Pharmacokinetic parameters of iodinated monoclonal antibody (MAb) delivery to normal rat brain were examined. The mean cerebrovascular permeability-surface area (PA; permeability x capillary surface area) to immunoglobulin M (IgM) MAb (mol wt 1,000,000) 10 min after infusion was 0.40 x 10^-6 s^-1. When osmotic blood-brain barrier (BBB) disruption is utilized, the PA increased to 8.36 x 10^-6 s^-1. Neither intravenous nor intracarotid MAb administration significantly affected delivery to brain. However, osmotic BBB opening significantly (P < 0.0005) increased MAb uptake independent of the route of administration.
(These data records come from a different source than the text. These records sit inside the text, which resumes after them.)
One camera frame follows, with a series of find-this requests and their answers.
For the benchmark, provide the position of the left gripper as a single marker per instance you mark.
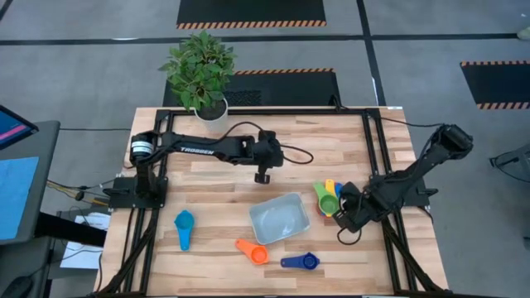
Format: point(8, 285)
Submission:
point(269, 151)

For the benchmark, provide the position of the white paper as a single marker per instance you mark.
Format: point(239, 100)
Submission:
point(83, 256)

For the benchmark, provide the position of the computer monitor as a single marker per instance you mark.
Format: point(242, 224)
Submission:
point(12, 128)

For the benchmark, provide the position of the cyan measuring cup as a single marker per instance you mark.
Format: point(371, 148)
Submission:
point(184, 240)

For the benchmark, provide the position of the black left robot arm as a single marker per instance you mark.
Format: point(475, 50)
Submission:
point(198, 149)

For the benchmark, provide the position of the blue sheet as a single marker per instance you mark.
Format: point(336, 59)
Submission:
point(16, 198)

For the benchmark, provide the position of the blue measuring cup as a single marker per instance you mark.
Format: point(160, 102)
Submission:
point(338, 188)

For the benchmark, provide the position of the yellow measuring cup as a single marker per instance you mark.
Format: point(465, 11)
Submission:
point(330, 186)

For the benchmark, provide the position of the green leafy plant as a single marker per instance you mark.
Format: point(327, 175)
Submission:
point(198, 70)

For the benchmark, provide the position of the grey desk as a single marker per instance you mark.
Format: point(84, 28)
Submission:
point(47, 165)

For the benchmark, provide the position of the grey plastic basket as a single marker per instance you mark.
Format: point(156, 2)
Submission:
point(279, 219)

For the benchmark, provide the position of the green measuring cup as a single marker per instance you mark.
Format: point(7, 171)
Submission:
point(328, 203)

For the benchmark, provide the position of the black aluminium table frame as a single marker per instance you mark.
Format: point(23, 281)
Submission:
point(314, 111)

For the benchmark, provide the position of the black hazard-striped floor mat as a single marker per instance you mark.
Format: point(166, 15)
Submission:
point(285, 89)
point(497, 85)
point(248, 10)

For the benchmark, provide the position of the black computer mouse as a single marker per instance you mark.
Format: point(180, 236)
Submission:
point(18, 287)

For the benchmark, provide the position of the navy measuring cup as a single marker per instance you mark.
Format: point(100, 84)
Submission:
point(292, 262)

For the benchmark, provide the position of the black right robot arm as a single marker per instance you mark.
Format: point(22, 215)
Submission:
point(414, 169)

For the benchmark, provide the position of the white plant pot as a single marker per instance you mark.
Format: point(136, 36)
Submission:
point(215, 122)

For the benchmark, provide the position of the black tripod base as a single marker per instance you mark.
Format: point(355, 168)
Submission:
point(517, 157)

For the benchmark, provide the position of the black desk leg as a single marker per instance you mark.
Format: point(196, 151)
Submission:
point(70, 229)

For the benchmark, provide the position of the person's foot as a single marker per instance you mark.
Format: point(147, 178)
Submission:
point(524, 33)

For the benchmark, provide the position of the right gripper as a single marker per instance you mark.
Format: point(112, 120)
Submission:
point(354, 207)

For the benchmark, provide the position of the orange measuring cup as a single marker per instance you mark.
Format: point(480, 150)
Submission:
point(258, 254)

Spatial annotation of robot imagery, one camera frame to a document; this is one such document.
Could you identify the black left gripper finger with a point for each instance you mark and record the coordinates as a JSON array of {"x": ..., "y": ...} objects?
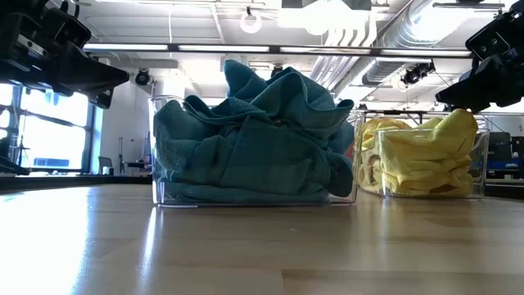
[
  {"x": 103, "y": 98},
  {"x": 86, "y": 71}
]

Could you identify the yellow microfiber towel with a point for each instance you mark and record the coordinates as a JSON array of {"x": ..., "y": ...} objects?
[
  {"x": 368, "y": 139},
  {"x": 421, "y": 188},
  {"x": 425, "y": 170},
  {"x": 450, "y": 131}
]

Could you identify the distant black monitor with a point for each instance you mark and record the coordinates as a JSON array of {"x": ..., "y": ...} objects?
[{"x": 500, "y": 146}]

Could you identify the clear plastic basket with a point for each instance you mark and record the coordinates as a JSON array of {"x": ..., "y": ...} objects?
[
  {"x": 163, "y": 102},
  {"x": 483, "y": 164}
]

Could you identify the large window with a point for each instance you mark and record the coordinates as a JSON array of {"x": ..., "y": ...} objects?
[{"x": 53, "y": 135}]

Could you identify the distant grey chair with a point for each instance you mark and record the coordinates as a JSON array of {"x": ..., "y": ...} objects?
[{"x": 105, "y": 164}]

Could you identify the black ceiling spotlight cluster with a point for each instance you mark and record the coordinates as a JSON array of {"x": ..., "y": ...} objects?
[{"x": 415, "y": 73}]

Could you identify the white ceiling pipes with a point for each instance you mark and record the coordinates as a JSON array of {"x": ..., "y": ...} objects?
[{"x": 344, "y": 33}]

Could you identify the black overhead light rail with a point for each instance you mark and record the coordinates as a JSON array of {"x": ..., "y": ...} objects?
[{"x": 172, "y": 48}]

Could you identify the silver ventilation duct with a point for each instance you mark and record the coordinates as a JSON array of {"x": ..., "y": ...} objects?
[{"x": 393, "y": 45}]

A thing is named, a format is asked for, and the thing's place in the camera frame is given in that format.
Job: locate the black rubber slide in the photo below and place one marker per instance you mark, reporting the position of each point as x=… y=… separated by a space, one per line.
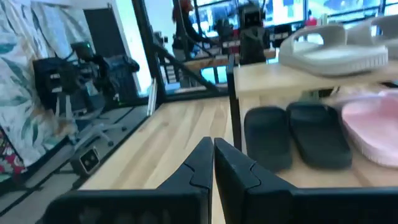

After BBB opening and intracarotid MAb the maximum concentration in brain at 1 h was 0.72% per gram of the total administered dose. For 6 h postdisruption, ipsilateral brain levels were 25- to 100-fold greater than in the contralateral hemisphere or nonbarrier-disrupted controls. MAb concentration in brain slightly decreased over 72 h (P < 0.05). Antibody recovered from disrupted brain retained 90% of its immunological reactivity for at least 24 h. MAb delivery to ipsilateral brain after BBB disruption was linear over a dose of 0.5-5.0 μg IgM, whereas the percentage of the total administered dose remained unchanged. After osmotic treatment, barrier opening was maximal to MAb delivery for 1 min with delivery declining rapidly thereafter. The type of anesthesia used and the administration of a thyroid-blocking agent were found to affect brain MAb levels after BBB disruption.